* Exercise objective *
Would you retype the whole listing exactly?

==*==

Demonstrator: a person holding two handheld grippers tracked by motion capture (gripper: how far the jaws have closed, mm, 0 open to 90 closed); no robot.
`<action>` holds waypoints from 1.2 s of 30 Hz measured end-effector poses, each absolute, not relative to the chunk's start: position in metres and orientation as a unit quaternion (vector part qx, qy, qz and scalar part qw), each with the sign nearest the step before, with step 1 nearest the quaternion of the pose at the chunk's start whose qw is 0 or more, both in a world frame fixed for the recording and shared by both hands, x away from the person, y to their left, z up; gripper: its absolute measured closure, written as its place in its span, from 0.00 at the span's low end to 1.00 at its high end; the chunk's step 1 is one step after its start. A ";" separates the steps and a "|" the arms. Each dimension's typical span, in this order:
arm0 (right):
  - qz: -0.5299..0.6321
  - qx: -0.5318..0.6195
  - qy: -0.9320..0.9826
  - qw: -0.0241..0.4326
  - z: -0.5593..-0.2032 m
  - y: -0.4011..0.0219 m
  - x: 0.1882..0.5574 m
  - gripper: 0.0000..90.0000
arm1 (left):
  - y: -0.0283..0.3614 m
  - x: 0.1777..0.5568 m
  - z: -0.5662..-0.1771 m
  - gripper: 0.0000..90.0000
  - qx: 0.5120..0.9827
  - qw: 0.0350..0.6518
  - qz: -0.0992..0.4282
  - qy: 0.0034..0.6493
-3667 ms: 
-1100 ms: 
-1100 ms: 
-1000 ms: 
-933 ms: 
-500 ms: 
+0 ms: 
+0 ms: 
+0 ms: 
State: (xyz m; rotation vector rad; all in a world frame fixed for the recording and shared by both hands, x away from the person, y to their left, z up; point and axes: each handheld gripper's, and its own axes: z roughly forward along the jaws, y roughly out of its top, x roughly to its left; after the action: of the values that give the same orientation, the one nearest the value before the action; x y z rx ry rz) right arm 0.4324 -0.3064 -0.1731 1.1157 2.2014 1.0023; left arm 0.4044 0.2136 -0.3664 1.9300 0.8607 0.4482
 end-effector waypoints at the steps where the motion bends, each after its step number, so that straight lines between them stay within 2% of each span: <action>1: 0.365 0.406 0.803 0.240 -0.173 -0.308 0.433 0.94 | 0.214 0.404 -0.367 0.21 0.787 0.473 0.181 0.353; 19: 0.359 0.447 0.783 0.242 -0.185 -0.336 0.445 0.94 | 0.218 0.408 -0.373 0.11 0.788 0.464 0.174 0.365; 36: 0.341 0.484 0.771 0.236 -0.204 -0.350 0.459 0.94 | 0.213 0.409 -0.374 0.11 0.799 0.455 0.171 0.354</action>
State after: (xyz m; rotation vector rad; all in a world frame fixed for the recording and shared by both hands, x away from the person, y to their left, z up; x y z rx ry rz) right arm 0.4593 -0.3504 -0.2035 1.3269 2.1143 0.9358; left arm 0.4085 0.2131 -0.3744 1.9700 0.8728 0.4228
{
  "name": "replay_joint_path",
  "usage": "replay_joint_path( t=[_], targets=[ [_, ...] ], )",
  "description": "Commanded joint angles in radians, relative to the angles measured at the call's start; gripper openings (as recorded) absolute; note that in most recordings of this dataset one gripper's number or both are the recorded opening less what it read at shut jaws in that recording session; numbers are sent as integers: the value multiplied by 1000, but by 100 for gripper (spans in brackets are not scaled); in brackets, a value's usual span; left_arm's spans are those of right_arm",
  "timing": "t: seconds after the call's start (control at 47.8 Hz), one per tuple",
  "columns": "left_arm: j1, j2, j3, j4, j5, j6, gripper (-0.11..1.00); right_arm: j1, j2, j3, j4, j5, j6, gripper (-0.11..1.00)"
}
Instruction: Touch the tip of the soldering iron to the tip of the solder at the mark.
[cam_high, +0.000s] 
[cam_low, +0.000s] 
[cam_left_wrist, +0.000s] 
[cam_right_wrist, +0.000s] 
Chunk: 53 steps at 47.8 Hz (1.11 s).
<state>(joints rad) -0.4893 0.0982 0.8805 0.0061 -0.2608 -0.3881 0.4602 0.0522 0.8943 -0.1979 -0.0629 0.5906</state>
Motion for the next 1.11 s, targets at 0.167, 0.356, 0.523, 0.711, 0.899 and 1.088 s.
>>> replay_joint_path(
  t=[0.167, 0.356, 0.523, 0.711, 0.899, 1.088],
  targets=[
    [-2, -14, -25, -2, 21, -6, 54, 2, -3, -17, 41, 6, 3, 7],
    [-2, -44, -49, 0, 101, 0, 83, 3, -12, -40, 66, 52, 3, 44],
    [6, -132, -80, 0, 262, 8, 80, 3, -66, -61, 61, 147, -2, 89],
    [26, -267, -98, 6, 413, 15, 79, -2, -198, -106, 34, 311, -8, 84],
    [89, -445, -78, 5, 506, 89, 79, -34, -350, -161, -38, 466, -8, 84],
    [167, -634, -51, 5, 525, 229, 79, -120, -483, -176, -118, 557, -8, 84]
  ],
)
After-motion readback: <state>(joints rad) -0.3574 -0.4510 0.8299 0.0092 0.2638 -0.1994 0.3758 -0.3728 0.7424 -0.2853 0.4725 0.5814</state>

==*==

* Exercise answer *
Demonstrator: a person holding two handheld grippers tracked by motion capture (gripper: how far the jaws have closed, mm, 0 open to 90 closed); no robot.
`<action>` holds waypoints from 1.2 s of 30 Hz measured end-effector poses, each absolute, not relative to the chunk's start: position in metres and orientation as a unit quaternion (vector part qx, qy, qz and scalar part qw), each with the sign nearest the step before, with step 1 nearest the quaternion of the pose at the chunk's start whose qw is 0 or more, both in a world frame fixed for the recording and shared by both hands, x away from the person, y to their left, z up; gripper: its absolute measured closure, written as its place in its span, from 0.00 at the span's low end to 1.00 at its high end; the chunk's step 1 is one step after its start. A ";" separates the steps and a "|" the arms. Each dimension's typical span, in this order:
arm0 (right):
  - qz: -0.5299..0.6321
  - qx: -0.5318..0.6195
  - qy: -0.9320..0.9826
  - qw: -0.0241..0.4326
  - z: -0.5593..-0.2032 m
  - y: -0.4011..0.0219 m
  - x: 0.1882..0.5574 m
  - gripper: 0.0000..90.0000
arm1 (left):
  - y: -0.0283..0.3614 m
  - x: 0.1777..0.5568 m
  - z: -0.5662..-0.1771 m
  - gripper: 0.0000..90.0000
  - qx: 0.5120..0.9827
  - qw: 0.0350..0.6518
  - qz: -0.0992..0.4282
  - qy: 0.0034..0.6493
-3667 ms: 
-1100 ms: 
-1100 ms: 
-1000 ms: 
-933 ms: 
-500 ms: 
+0 ms: 
+0 ms: 
+0 ms: 
State: (xyz m; rotation vector rad; all in a world frame fixed for the recording and shared by both hands, x away from the person, y to their left, z up; point and axes: each handheld gripper's, and its own axes: z roughly forward along the jaws, y roughly out of its top, x roughly to its left; after the action: of the values that give the same orientation, the one nearest the value before the action; x y z rx ry rz) right arm 0.4324 -0.3064 -0.1731 1.1157 2.2014 1.0023; left arm 0.4044 0.2136 -0.3664 1.9300 0.8607 0.4482
 end-effector waypoints at the steps where the motion bends, each after its step number, so that straight lines between them stay within 2% of each span: <action>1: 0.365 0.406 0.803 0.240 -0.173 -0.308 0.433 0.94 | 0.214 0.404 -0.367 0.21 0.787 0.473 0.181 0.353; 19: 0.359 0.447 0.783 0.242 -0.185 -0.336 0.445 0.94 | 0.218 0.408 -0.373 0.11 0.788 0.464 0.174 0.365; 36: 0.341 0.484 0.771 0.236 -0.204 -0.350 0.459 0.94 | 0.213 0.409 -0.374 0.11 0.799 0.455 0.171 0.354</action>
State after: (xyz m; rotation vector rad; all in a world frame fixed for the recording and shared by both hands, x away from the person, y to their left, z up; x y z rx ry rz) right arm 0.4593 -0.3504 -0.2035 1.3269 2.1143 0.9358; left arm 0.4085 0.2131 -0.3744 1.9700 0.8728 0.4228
{
  "name": "replay_joint_path",
  "usage": "replay_joint_path( t=[_], targets=[ [_, ...] ], )",
  "description": "Commanded joint angles in radians, relative to the angles measured at the call's start; gripper openings (as recorded) absolute; note that in most recordings of this dataset one gripper's number or both are the recorded opening less what it read at shut jaws in that recording session; numbers are sent as integers: the value multiplied by 1000, but by 100 for gripper (spans in brackets are not scaled); in brackets, a value's usual span; left_arm's spans are those of right_arm",
  "timing": "t: seconds after the call's start (control at 47.8 Hz), one per tuple",
  "columns": "left_arm: j1, j2, j3, j4, j5, j6, gripper (-0.11..1.00); right_arm: j1, j2, j3, j4, j5, j6, gripper (-0.11..1.00)"
}
Instruction: Touch the tip of the soldering iron to the tip of the solder at the mark.
[cam_high, +0.000s] 
[cam_low, +0.000s] 
[cam_left_wrist, +0.000s] 
[cam_right_wrist, +0.000s] 
Chunk: 53 steps at 47.8 Hz (1.11 s).
<state>(joints rad) -0.4893 0.0982 0.8805 0.0061 -0.2608 -0.3881 0.4602 0.0522 0.8943 -0.1979 -0.0629 0.5906</state>
Motion for the next 1.11 s, targets at 0.167, 0.356, 0.523, 0.711, 0.899 and 1.088 s.
>>> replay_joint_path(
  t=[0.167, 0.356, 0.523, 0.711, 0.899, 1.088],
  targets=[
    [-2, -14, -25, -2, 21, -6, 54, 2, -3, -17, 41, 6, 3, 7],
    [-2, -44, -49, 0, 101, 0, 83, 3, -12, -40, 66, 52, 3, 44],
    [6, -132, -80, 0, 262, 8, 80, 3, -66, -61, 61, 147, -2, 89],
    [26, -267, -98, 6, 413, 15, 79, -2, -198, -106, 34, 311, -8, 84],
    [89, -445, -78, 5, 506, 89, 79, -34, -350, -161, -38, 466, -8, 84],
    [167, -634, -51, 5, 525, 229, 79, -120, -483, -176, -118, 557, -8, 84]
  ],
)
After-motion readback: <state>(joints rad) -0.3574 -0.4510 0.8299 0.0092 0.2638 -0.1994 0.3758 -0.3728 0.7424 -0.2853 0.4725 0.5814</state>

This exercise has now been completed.